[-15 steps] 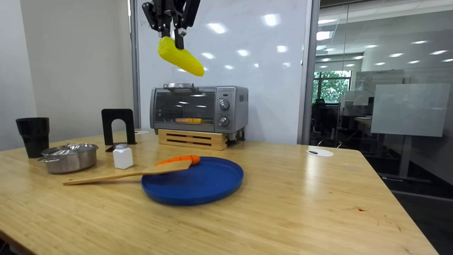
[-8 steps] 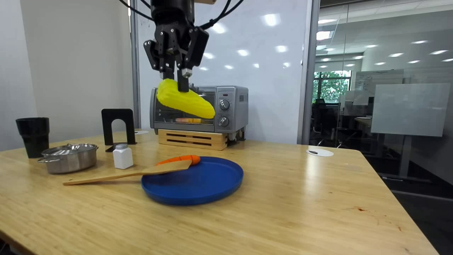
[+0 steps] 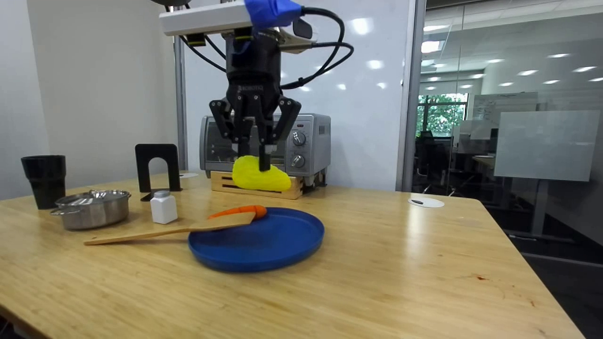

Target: Remove the yellow object from the top of the oven and place it on the blue plate

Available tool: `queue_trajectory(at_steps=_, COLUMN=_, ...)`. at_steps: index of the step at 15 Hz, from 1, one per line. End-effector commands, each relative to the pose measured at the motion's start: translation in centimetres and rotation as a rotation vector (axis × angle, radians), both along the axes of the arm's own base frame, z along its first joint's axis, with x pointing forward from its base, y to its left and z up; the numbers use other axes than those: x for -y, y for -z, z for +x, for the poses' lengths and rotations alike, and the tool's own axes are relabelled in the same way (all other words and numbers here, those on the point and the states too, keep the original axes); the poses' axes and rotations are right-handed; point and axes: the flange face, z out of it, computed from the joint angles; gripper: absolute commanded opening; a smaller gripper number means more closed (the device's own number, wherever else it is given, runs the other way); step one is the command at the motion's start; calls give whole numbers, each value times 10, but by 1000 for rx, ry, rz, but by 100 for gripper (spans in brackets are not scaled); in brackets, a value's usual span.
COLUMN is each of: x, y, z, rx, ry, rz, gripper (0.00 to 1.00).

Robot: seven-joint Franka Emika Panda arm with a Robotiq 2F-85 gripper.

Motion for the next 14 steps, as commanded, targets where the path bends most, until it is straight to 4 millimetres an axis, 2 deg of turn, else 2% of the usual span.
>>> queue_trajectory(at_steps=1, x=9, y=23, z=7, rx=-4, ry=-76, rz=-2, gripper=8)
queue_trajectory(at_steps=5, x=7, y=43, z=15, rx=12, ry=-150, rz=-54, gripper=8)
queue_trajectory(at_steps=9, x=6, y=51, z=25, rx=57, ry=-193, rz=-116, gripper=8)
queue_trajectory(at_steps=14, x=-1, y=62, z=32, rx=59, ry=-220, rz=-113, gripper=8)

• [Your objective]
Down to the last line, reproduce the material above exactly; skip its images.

• [Response]
[-15 steps] 
[-8 steps] 
[+0 steps] 

Target: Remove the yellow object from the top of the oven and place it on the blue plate

Available tool: `queue_trajectory(at_steps=_, COLUMN=_, ...)`. at_steps: index of the step at 15 Hz, from 1, one per line. End-effector commands, each relative to the pose measured at the motion's start: translation in centimetres and rotation as a rotation vector (axis × angle, radians), both along the axes of the arm's own base frame, z along its first joint's axis, with x pointing forward from its base, y to its left and z up; the numbers use other axes than those: x for -y, y for -z, z for +x, for the poses' lengths and rotations alike, and the tool's own axes are relabelled in the same way (all other words and numbers here, those on the point and the states too, keep the original axes); the poses' axes and rotations are right-handed; point and axes: the flange face, z out of it, computed from the joint angles; gripper: absolute commanded opening; a smaller gripper number means more closed (the device's own number, wherever else it is given, runs the other way); step one is the command at the motion's start; calls give whole numbers, each value times 10, but by 1000 for rx, ry, rz, but by 100 for gripper (spans in brackets are not scaled); in brackets, a value's usual span.
COLUMN is each of: x, y, z, rx, ry, rz, gripper (0.00 to 1.00).

Robot: seven-joint Franka Emika Panda arm with a Robotiq 2F-85 gripper.

Motion for the next 14 steps, as commanded, targets where the path bends most, until it is straight to 4 millimetres an axis, 2 deg of turn, else 2% of the usual span.
>>> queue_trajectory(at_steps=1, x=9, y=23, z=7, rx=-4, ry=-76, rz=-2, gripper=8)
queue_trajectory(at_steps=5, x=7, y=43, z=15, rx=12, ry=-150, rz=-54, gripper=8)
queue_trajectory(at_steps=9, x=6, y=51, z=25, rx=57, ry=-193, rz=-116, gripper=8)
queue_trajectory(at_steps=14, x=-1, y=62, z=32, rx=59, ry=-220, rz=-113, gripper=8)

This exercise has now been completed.